We would also expect production costs to come down as they have with silicon: perhaps not a 10x reduction, but no one can see why a 3x or 4x wouldn't be achievable.

He concludes his report:

And at $10 and under for a screen, most think that sapphire would be competitive with Gorilla Glass at its $3. After all, the sapphire is some three times stronger, three times less likely to crack if dropped, and three times harder to scratch. 

It does appear to be realistic, especially if production costs come down, and that precisely is Tim Cook's forte.

Patent application from 2012 provided clues
Meanwhile, Patently Apple reported a patent application by Apple for "Techniques for attachment of sapphire substrates with other materials." As we can see from one of the illustrations, the target is most definitely the iPhone. Of note is that the application was filed back in July 2012. So, Apple has been preparing for this for at least two years.

Source: Apple


The interesting point here is how this gives us insight into Apple's innovation modus operandi:

  • Apple takes interest in a material and begins to work with it.
  • It asses the requirements to utilize it, and prepares technological solutions, i.e., patents.
  • It experiments with it on products in a small way.
  • Then, Apple develops partnerships for a strong, preferably unique, manufacturing capacity.
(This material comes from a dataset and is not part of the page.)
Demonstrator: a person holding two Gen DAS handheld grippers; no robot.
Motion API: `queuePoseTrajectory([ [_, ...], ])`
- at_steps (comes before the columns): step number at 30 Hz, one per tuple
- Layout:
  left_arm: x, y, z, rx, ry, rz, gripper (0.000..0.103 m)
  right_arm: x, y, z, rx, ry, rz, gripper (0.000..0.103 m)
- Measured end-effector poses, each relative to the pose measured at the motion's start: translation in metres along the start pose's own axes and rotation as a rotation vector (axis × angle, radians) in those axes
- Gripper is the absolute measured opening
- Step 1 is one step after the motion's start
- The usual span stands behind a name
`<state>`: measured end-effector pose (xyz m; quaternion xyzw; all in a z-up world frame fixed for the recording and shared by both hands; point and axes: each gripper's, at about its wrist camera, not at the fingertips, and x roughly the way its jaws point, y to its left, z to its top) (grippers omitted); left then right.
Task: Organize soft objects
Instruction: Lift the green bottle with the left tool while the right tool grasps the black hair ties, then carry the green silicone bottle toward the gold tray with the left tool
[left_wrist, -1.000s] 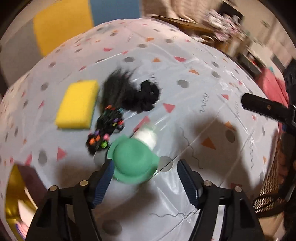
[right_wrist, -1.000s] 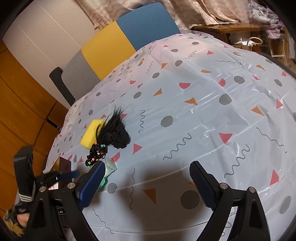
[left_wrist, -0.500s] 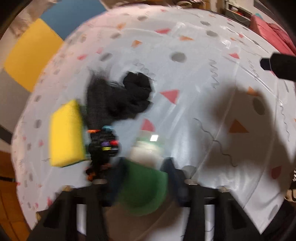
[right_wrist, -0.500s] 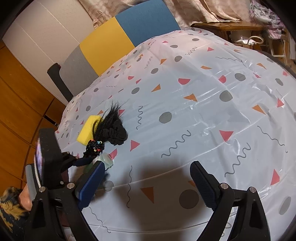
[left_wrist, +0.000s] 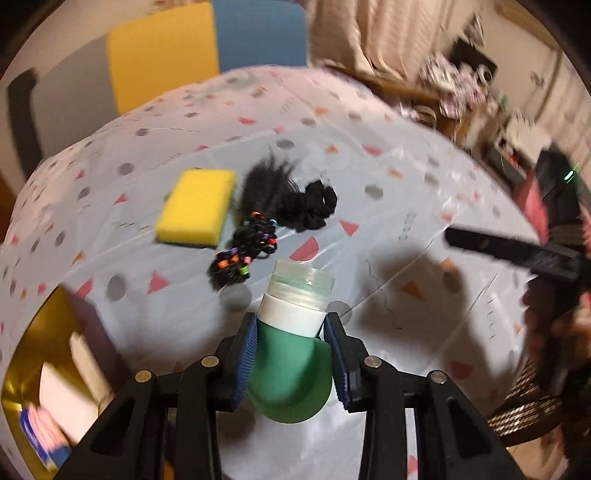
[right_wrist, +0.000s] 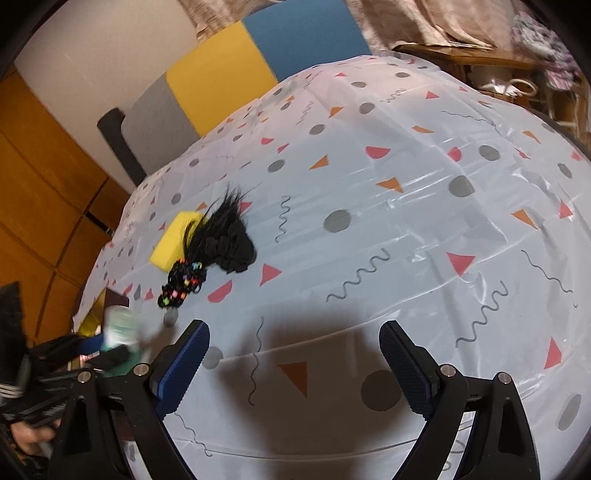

Only then is Apple ready to use the new technology in a greater capacity, e.g, large screens or small camera lens covers. Slowly, inexorably, it moves to a goal that it's had for several years.

The bottom line
It seem as though all roads are leading to sapphire screens for the next-generation iPhone. There is a possibility that the production capacity Apple is building will be used for an iWatch instead, but the iPhone is still a likely candidate. If it does move in that direction, it will likely have a corner on production, at least on low-cost production, that will provide a competitive edge. Sapphire is definitely harder than the competition and most likely stronger as well.

Apple's use of sapphire for screens will keep the iPhone at the forefront of technology once again.